Movies You Might Have Missed: Green for Danger

TitleGreen for Danger
Release Date: 1946
Rating: N/A
Length: 91 minutes
Director: Sidney Gilliat
Starring: Alastair Sim, Sally Gray, Trevor Howard
Language: English
Country: UK

This is not your typical murder mystery. It’s set in a wartime British hospital. But it’s not in the warzone. And it’s not in London; it’s outside the city limits in the countryside. Unless you’re a fan of ’40s British cinema, you probably won’t recognize the actors. This shouldn’t concern you, however, since they’re all so well-cast. They fit their roles beautifully, all except the detective. He seems off, but then, he’s supposed to seem eccentric. And eccentric is something Alastair Sim does beautifully.

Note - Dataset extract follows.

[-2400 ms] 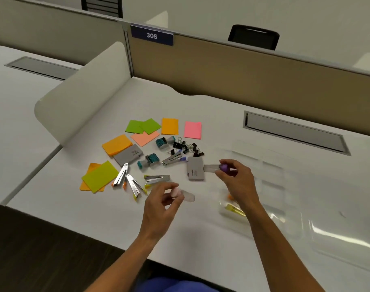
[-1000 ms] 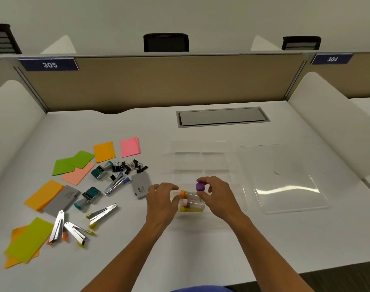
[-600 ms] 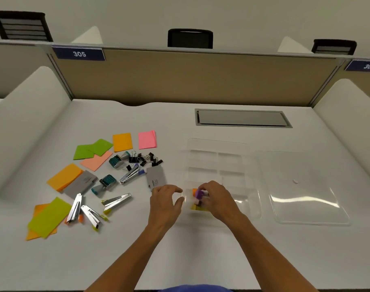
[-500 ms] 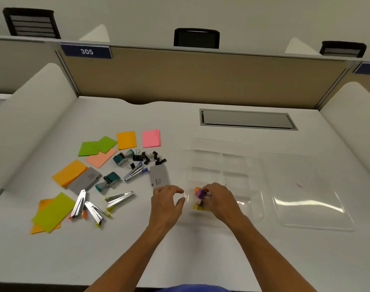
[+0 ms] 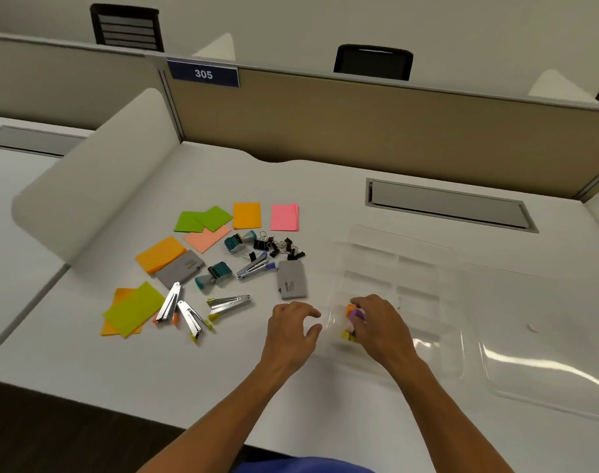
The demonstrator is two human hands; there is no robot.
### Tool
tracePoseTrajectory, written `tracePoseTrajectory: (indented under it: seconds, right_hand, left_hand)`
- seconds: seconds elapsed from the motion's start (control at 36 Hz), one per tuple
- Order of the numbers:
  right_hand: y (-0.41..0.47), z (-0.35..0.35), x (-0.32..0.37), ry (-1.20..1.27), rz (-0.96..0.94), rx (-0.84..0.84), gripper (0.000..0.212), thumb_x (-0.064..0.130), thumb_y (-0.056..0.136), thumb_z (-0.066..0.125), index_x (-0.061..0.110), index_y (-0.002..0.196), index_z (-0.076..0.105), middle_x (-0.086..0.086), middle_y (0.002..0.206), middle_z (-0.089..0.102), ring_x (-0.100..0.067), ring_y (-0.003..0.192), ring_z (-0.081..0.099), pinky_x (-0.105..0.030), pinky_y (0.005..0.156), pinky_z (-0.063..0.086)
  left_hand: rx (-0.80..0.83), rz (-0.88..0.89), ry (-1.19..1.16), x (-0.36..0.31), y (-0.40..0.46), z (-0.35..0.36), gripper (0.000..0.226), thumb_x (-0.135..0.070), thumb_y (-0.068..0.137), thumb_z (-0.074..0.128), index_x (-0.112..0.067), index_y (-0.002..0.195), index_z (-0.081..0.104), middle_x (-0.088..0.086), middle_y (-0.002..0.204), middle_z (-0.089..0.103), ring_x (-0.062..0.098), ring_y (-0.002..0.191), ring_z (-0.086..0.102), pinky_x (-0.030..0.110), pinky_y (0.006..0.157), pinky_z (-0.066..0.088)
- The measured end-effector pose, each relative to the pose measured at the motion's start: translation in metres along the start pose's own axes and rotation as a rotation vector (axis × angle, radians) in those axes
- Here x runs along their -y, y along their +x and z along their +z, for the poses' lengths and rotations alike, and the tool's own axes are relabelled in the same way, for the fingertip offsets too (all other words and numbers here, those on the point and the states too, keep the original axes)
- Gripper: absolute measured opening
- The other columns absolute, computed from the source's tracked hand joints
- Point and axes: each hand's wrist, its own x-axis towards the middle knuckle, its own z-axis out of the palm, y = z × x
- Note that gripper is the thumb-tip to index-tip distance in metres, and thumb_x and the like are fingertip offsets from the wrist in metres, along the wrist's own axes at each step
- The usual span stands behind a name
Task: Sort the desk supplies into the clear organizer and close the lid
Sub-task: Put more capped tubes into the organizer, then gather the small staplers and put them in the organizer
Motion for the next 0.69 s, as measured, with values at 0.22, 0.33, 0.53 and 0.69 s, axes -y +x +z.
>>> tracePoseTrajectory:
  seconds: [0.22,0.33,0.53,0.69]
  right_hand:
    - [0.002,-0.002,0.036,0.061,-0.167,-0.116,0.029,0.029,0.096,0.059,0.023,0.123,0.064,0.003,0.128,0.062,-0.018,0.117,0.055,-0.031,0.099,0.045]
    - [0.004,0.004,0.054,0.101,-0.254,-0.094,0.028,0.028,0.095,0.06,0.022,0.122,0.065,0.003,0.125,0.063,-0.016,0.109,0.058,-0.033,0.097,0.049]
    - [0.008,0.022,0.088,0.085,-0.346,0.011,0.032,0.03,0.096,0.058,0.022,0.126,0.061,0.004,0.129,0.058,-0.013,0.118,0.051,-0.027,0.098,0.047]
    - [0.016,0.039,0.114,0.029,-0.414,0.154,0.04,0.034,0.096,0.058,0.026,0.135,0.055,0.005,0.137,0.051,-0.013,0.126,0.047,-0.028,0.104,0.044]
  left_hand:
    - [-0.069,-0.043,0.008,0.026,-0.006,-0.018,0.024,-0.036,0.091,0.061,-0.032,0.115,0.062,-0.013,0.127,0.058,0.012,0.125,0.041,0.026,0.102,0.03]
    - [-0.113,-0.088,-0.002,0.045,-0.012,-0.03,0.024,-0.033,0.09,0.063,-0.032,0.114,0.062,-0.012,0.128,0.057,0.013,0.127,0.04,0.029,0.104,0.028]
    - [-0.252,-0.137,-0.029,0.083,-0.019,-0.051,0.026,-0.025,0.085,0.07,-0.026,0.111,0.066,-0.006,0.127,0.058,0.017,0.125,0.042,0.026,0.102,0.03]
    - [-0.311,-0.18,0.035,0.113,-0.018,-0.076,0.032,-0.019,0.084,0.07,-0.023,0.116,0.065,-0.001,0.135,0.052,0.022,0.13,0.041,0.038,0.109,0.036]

A postman, injured by a V-1 buzzbomb, dies on the table before an operation can begin. The next day, before any inquest is made, one of the nurses announces at a party for the hospital (village?) that it was murder. There is some skepticism, but she leaves to collect evidence and when she does an unknown figure pursues her and stabs her to death. Complicating matters is an undercurrent of sexual tension and jealousy between the nurses and the doctors. Is the handsome doctor really a good man? Would the nurses who compete for his attention go so far as killing? Is the motive unrelated to the personal rivalries?

With an unequivocal murder, an inspector from Scotland Yard arrives and sets out to determine whodunnit. We’re limited to five suspects, because he makes the not unreasonable assumption that it must be one of those present at the first death and that means only the medical staff in the operating room when the patient died on the table. After all, the clear case of murder seems to be motivated by the accusation of murder in the case of the first death.

The detective, played by Alastair Sim, goes through the usual routine of evidence gathering, motive investigating, etc. But he and his manner are bizarre. Sim plays the part as comic and macabre, producing black comedy that would feel much more at home in a period horror film. All the same, it works. Sim has an expressive face, ghoulish with deep-set eyes and a measured melodic way of speaking that puts one in mind of Bela Lugosi as Dracula. There is an undeniable tension built up throughout. Perhaps the solution isn’t perfectly fair, but we are given a terrible great hint the characters themselves are not.

As a whole the movie has a pleasing sense of being much like the Agatha Christie or Dorothy Sayers mysteries; genteel murders where even the more sordid elements are softened for publication. The denouement is a bit contrived, but also probably necessary in that day and age. It remains, on the whole, a charming, entertaining, and off-beat period mystery. It’s well-worth anyone’s time, but particularly recommended to fans of the mystery genre.